My husband and I get our fix of urban wanderings, albeit at a hugely accelerated pace. Our youngest child shrieks into the wind from her cargo cabin; the other two are zooming ahead on their tandem; nobody is wearing a helmet and I try not to watch as my middle child is steered gleefully close to the water’s edge by her brother. Canals, cathedrals, windmills, cottages, cattle and lock gates whizz past. Nobody complains about tired legs and nobody demands a compensatory ice cream, not even once.

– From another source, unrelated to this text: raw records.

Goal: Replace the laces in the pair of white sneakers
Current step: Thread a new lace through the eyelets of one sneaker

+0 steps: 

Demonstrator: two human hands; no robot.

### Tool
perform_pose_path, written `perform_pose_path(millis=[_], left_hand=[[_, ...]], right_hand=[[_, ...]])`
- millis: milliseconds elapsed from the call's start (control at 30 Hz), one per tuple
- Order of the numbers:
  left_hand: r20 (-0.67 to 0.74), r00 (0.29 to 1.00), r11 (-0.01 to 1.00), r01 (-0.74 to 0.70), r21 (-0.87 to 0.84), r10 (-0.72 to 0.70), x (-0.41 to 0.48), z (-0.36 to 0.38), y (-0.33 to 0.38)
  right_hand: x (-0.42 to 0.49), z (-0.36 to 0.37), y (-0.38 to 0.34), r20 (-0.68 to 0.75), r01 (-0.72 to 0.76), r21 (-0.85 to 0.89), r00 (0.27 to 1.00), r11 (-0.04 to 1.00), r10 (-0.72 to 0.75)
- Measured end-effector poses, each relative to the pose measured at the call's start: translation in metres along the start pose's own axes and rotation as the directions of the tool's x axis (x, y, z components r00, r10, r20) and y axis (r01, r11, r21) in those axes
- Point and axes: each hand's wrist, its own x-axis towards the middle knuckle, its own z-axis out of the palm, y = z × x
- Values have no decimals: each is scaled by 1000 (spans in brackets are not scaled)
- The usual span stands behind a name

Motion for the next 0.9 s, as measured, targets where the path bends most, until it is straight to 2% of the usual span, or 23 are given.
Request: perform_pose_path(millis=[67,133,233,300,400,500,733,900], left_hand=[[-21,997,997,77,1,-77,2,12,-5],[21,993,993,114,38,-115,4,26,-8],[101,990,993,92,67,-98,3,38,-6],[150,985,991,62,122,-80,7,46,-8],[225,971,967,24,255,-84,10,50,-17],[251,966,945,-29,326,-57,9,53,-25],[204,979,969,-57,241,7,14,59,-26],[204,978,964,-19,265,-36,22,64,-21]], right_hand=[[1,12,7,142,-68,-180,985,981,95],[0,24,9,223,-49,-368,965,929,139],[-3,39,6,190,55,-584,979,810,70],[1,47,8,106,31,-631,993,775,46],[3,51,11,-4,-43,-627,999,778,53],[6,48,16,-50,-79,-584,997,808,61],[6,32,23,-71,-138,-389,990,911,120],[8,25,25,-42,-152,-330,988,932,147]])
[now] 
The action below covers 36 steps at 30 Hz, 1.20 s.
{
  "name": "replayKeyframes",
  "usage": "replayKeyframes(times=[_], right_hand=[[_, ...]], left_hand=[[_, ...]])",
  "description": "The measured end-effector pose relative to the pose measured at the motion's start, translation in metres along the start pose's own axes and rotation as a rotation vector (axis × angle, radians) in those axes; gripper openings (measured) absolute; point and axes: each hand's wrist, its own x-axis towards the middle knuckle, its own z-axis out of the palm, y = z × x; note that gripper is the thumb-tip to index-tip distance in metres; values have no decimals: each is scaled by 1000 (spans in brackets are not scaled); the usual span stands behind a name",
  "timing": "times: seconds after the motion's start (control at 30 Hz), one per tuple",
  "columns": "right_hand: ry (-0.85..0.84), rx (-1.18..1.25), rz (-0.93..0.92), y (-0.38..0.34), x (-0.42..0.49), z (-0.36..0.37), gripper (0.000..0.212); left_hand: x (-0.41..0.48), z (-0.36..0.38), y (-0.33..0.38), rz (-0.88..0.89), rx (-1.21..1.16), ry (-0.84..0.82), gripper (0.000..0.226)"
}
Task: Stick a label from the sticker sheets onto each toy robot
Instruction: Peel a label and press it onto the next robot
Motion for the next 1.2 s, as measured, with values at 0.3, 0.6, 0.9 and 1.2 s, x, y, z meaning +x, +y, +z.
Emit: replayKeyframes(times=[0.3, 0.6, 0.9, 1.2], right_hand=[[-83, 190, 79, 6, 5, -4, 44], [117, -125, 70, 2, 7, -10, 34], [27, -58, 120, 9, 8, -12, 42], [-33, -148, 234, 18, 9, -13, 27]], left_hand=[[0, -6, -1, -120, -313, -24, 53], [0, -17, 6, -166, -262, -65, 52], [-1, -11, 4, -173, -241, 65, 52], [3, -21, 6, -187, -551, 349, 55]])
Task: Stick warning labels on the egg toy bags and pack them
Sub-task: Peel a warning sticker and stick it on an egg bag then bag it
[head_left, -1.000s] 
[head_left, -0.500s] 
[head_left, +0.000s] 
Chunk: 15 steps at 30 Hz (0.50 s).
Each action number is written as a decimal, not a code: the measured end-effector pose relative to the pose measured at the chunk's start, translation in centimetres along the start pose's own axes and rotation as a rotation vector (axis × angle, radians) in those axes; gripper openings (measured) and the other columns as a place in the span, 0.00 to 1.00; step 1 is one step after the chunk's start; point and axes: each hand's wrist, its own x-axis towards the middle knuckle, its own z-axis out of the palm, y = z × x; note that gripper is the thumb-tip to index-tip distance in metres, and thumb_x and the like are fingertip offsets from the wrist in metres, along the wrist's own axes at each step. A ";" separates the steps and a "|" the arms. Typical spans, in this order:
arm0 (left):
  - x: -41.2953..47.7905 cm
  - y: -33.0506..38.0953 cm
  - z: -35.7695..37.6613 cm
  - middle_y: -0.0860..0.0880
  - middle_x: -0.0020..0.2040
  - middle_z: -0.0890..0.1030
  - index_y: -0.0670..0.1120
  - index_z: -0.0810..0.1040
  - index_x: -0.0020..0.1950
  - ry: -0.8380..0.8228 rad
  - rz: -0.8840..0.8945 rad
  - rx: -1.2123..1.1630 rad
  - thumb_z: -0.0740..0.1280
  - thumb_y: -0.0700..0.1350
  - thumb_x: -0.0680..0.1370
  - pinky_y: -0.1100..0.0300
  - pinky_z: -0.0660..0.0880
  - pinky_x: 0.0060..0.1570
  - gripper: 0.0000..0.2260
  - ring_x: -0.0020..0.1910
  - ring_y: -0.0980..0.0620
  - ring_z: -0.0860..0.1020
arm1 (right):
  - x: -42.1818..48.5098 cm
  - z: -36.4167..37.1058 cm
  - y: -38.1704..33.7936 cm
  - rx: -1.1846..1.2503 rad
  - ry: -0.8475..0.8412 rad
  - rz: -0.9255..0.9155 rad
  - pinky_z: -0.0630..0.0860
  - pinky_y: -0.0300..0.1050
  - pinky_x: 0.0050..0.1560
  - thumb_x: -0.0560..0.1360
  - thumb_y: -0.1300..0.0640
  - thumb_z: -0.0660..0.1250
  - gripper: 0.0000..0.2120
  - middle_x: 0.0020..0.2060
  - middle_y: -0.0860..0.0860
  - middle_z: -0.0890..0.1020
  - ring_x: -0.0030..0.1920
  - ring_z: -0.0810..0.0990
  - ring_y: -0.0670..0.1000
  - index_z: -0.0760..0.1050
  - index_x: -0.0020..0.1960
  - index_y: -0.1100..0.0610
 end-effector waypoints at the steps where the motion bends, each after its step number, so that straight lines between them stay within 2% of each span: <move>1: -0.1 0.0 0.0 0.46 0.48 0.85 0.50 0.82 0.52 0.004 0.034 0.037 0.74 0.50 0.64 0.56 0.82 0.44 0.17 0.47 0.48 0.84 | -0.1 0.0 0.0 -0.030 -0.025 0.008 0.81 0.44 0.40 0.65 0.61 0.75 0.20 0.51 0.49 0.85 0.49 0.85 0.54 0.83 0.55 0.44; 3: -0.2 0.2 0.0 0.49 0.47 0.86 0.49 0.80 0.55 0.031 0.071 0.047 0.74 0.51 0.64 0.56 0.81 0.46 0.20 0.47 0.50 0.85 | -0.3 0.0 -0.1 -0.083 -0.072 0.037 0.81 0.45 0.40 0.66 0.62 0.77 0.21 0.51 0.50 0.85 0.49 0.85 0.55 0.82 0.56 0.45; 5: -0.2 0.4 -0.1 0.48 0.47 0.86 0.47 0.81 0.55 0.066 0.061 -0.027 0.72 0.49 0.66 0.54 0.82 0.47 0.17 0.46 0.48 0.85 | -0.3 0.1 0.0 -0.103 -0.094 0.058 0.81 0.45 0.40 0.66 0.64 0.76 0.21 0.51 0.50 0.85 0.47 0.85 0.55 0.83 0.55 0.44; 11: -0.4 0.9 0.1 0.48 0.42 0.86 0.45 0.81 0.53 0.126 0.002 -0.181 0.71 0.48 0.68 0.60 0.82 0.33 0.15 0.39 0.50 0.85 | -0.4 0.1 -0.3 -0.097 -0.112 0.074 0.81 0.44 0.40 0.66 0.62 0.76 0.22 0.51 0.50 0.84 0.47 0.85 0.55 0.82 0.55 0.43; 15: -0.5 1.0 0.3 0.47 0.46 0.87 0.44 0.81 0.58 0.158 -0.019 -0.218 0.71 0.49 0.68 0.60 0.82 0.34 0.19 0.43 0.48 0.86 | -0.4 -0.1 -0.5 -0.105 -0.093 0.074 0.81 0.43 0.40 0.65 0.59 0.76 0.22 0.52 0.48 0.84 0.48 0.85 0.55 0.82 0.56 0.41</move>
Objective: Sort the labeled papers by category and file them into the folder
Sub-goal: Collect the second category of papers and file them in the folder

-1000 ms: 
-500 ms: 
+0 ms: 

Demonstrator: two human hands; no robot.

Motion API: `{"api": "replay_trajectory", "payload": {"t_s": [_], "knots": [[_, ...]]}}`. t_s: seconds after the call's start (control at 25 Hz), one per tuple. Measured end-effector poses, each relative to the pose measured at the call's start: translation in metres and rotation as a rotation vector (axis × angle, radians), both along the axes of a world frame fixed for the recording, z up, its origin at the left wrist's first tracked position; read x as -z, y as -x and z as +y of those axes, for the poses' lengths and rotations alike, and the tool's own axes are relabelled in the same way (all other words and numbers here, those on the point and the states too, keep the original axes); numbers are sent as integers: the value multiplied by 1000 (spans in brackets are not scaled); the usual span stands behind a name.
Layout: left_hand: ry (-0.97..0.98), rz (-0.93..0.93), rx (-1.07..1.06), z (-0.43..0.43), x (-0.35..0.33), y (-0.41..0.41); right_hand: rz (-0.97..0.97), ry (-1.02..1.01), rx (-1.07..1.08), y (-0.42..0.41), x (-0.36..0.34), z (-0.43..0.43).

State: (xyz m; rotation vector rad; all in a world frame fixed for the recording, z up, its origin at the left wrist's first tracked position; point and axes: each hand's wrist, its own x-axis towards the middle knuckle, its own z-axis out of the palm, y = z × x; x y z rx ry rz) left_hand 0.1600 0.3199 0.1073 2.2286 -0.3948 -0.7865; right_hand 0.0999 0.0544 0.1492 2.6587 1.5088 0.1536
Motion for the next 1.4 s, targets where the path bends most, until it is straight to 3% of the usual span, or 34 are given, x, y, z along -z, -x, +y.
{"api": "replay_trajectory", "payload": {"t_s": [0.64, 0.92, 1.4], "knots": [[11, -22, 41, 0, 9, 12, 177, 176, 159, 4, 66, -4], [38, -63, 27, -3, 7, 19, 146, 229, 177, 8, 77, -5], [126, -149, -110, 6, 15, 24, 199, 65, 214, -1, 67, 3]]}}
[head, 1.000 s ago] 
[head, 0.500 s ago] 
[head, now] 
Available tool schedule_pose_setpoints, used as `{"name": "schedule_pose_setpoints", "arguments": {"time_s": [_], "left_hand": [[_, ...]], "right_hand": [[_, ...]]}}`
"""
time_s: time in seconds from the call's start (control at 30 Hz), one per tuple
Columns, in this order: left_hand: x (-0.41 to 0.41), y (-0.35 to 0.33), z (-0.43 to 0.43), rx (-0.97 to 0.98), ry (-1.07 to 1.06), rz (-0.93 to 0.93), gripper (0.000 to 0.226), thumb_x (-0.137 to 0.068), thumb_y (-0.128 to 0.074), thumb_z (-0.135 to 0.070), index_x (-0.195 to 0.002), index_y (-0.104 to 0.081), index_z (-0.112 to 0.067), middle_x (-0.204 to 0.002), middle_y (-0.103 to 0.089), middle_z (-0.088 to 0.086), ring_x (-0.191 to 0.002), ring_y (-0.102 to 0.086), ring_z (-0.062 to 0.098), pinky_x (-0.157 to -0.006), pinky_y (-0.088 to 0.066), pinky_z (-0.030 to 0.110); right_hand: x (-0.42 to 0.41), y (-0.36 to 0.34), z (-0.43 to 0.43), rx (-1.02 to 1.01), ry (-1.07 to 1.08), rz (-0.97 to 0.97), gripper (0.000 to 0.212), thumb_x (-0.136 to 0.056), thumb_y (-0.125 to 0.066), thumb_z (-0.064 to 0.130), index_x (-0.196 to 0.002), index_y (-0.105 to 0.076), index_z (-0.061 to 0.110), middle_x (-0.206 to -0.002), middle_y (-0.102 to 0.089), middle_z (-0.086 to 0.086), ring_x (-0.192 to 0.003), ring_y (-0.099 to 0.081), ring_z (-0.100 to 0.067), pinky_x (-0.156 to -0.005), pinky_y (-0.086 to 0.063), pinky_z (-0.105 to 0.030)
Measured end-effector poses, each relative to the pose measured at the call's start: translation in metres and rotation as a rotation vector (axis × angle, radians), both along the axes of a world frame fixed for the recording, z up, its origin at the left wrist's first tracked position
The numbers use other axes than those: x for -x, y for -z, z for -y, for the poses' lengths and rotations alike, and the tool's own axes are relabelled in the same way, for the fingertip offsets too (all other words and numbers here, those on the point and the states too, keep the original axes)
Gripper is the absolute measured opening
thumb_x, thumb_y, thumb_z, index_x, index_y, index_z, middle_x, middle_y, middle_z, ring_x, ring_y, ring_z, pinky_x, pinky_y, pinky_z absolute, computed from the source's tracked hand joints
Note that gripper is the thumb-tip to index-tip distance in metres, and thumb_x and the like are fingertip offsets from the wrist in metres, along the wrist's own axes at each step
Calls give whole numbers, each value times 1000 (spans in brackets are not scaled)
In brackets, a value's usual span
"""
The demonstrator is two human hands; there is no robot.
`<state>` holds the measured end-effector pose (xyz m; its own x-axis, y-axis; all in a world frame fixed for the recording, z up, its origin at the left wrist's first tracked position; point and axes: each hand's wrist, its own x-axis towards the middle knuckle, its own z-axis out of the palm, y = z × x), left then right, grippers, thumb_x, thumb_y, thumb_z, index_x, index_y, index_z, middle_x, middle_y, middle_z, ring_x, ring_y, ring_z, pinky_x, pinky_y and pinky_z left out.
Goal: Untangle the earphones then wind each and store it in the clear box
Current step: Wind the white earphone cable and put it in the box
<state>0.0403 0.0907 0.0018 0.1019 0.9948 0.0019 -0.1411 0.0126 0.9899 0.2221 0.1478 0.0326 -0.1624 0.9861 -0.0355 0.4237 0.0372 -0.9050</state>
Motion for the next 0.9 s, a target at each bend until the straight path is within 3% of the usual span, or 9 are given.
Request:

Several circuits of the town later, we lock up the bikes and take a boat around ’s-Hertogenbosch’s waterways, which thread themselves underneath the streets and buildings. The 14thcentury brick arches house colonies of slumbering bats and, as the boat slides along the dank water, flashes of blue sky appear down drains, plumblines of light reaching into the dark.
How can it be that, for the most part, tourists will go to the thronged streets of Amsterdam, but no farther? That they are yet to discover what lies only a couple of hours south of that city? On my return I am seized with a near-evangelical urge to grip my friends by the arms and say: “Go to the Netherlands. Quick, before everyone else does.”